Op welke wijze heeft het niet kunnen maken van afspraken inzake bijstand bij invordering het werk van de Belastingdienst bemoeilijkt, zo vragen de leden van de fractie van de SP. Wanneer is er voor het eerst publiekelijk gemeld dat het niet was gelukt daarover afspraken te maken? Waarom is er op verzoek van Nederland aan het artikel over bijstand bij invordering een onderdeel toegevoegd inhoudende dat geen bijstand behoeft te worden verleend indien de aangezochte staat van mening is dat de belastingen in verband waarmee bijstand wordt gevraagd, worden geheven in strijd met de algemeen aanvaarde belastingbeginselen? Wat voegt die bepaling toe? Wat wordt ermee bedoeld dat een vordering niet kan worden geëffectueerd door middel van gijzeling?

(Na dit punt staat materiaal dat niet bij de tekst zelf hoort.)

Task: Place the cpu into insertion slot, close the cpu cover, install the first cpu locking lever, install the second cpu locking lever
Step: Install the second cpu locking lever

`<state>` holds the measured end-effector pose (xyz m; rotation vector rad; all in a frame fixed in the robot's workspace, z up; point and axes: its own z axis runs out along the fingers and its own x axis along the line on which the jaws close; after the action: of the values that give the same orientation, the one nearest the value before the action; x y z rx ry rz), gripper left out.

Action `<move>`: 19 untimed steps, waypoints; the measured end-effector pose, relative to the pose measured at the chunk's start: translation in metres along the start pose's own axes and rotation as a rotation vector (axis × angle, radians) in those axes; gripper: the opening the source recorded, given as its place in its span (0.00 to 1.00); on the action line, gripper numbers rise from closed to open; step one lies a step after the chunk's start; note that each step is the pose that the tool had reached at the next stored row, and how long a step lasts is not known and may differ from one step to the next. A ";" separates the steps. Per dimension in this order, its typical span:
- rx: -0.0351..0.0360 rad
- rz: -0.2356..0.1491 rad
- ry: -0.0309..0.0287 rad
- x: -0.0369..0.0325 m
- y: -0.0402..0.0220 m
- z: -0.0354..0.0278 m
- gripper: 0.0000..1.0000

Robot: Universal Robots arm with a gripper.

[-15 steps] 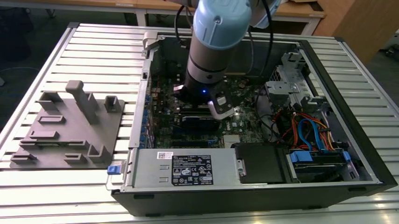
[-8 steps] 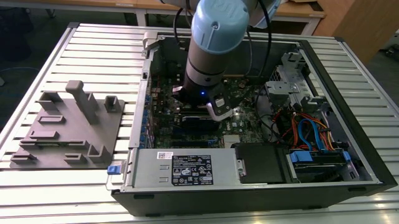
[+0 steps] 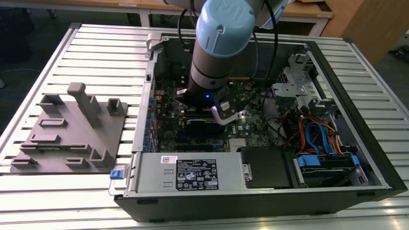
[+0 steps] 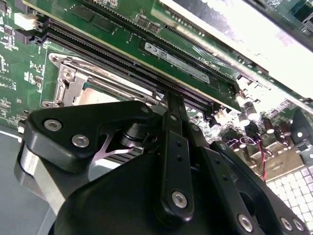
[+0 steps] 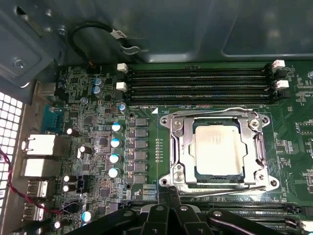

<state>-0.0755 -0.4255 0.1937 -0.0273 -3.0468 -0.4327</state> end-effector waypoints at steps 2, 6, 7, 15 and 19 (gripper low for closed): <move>-0.0022 0.000 0.0001 0.0002 -0.0002 0.0006 0.10; -0.0076 0.000 0.0003 0.0005 -0.0003 0.0011 0.10; -0.0093 0.000 0.0003 0.0005 -0.0003 0.0013 0.10; -0.0173 -0.001 0.0005 0.0013 0.0008 0.0035 0.10; -0.0204 -0.001 0.0006 0.0018 0.0019 0.0049 0.10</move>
<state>-0.0776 -0.4223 0.1896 -0.0265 -3.0420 -0.4638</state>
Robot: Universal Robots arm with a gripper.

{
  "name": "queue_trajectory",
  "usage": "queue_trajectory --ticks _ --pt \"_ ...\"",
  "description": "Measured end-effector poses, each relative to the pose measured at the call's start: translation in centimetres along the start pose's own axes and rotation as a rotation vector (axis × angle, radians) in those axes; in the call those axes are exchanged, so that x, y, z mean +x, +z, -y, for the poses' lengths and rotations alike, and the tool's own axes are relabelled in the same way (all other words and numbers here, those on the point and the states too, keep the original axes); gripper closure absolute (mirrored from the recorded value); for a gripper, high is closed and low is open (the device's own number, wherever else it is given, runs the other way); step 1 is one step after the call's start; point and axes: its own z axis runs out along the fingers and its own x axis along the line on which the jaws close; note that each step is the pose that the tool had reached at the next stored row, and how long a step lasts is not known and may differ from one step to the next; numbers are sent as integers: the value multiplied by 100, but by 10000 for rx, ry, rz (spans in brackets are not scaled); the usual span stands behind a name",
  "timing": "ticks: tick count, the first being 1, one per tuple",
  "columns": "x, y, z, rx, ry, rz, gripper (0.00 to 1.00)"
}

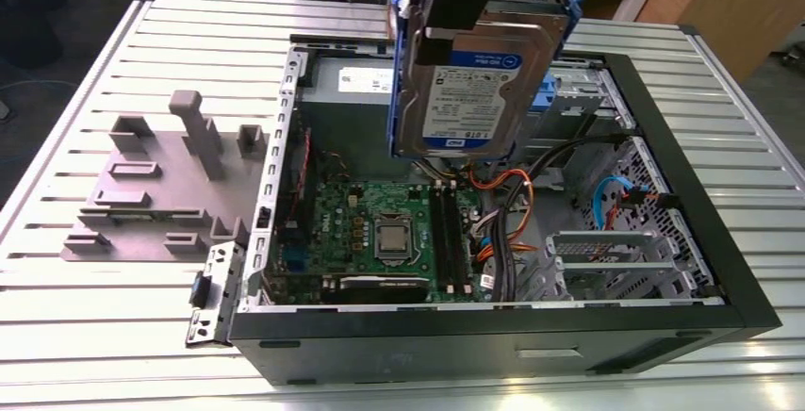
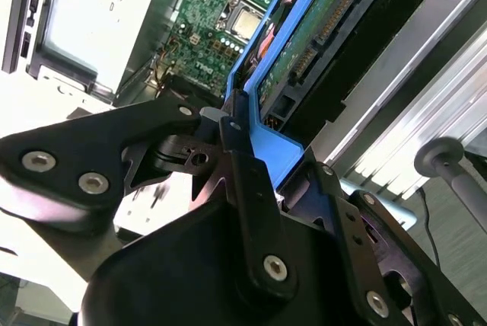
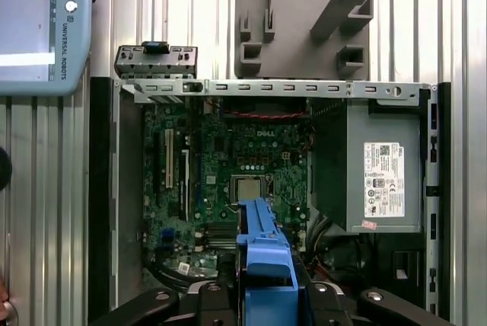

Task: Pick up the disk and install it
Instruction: 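Insert the disk into the insertion slot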

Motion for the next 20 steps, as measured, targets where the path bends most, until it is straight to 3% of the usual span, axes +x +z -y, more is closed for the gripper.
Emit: queue_trajectory --ticks 8,20 --pt "-1 2 130 0 -1 0 64" --pt "-3 5 262 0 -1 0 64"
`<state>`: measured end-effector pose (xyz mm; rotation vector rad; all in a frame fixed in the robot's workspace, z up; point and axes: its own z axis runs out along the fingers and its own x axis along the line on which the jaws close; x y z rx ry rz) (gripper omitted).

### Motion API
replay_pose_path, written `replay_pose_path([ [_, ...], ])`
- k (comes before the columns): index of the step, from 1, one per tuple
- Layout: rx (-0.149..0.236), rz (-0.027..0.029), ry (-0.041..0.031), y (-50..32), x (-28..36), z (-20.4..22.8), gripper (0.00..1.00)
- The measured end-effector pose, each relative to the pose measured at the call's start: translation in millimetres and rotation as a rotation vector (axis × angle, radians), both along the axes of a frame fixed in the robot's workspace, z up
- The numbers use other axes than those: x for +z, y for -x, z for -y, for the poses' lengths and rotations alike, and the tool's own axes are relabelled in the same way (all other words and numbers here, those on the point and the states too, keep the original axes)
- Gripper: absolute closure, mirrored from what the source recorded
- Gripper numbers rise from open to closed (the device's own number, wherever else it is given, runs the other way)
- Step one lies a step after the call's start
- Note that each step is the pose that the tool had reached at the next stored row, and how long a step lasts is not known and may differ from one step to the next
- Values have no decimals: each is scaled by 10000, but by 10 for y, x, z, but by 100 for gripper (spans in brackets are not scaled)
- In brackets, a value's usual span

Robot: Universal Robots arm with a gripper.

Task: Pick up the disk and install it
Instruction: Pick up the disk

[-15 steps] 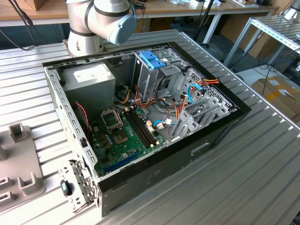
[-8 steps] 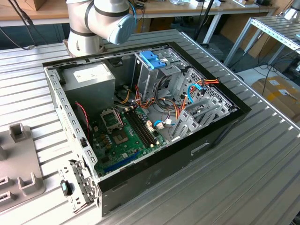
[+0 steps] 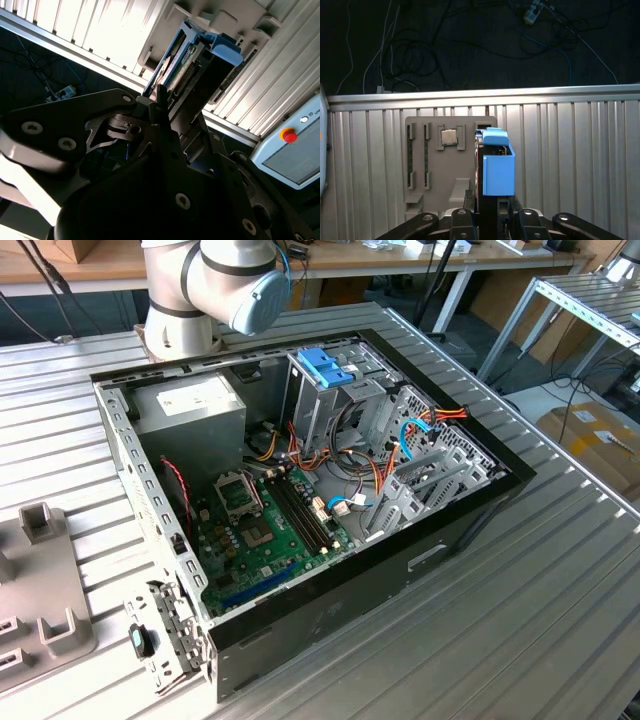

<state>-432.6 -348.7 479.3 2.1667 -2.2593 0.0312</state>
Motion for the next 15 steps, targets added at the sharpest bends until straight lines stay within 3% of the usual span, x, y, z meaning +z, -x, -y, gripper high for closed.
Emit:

Inwerkingtreding (artikel 30 juncto artikel XIII van het Protocol)

Indien een natuurlijke persoon onmiddellijk voor de inwerkingtreding van onderhavig verdrag betalingen ontving waarop artikel 19, tweede lid, onderdeel a, van het eerdere verdrag van toepassing is, kan deze natuurlijke persoon besluiten dat de bepalingen van artikel 19, tweede lid, onderdeel a, en artikel 22 van het eerdere verdrag van toepassing blijven op deze betalingen. Kan de regering aangeven binnen welke termijn belastingplichtige deze keuze kenbaar kan maken, zo vragen de leden van de fractie van het CDA.

De voorzitter van de vaste commissie voor Financiën,

Blok

De Adjunct-griffier van de commissie,

Van den Berg


XNoot
1

Samenstelling:

Leden: Van der Vlies (SGP), Ten Hoopen (CDA), ondervoorzitter, Weekers (VVD), Blok (VVD), voorzitter, Haersma Buma (CDA), De Nerée tot Babberich (CDA), Haverkamp (CDA), Dezentjé Hamming-Bluemink (VVD), Omtzigt (CDA), Koşer Kaya (D66), Irrgang, (SP), Van Dijck (PVV), Luijben (SP), Spekman (PvdA), Cramer, E.A. (CU), Kalma (PvdA), Van der Burg (VVD), Ouwehand (PvdD), Gesthuizen (SP), Blanksma-van den Heuvel (CDA), Tang (PvdA), Vos (PvdA), Bashir (SP), Sap (GL) en Linhard (PvdA).

Plv. leden: Pieper (CDA), Aptroot (VVD), Remkes (VVD), De Vries (CDA), Van Hijum (CDA), Mastwijk (CDA), Elias (VVD), De Pater-van der Meer (CDA), Pechtold (D66), Kant (SP), De Roon (PVV), Ulenbelt (SP), Heerts (PvdA), Anker (CU), Van der Veen (PvdA), Nicolaï (VVD), Thieme (PvdD), Karabulut (SP), Smilde (CDA), Heijnen (PvdA), Roefs (PvdA), Van Gerven (SP), Vendrik (GL), Smeets (PvdA) en Van der Staaij (SGP).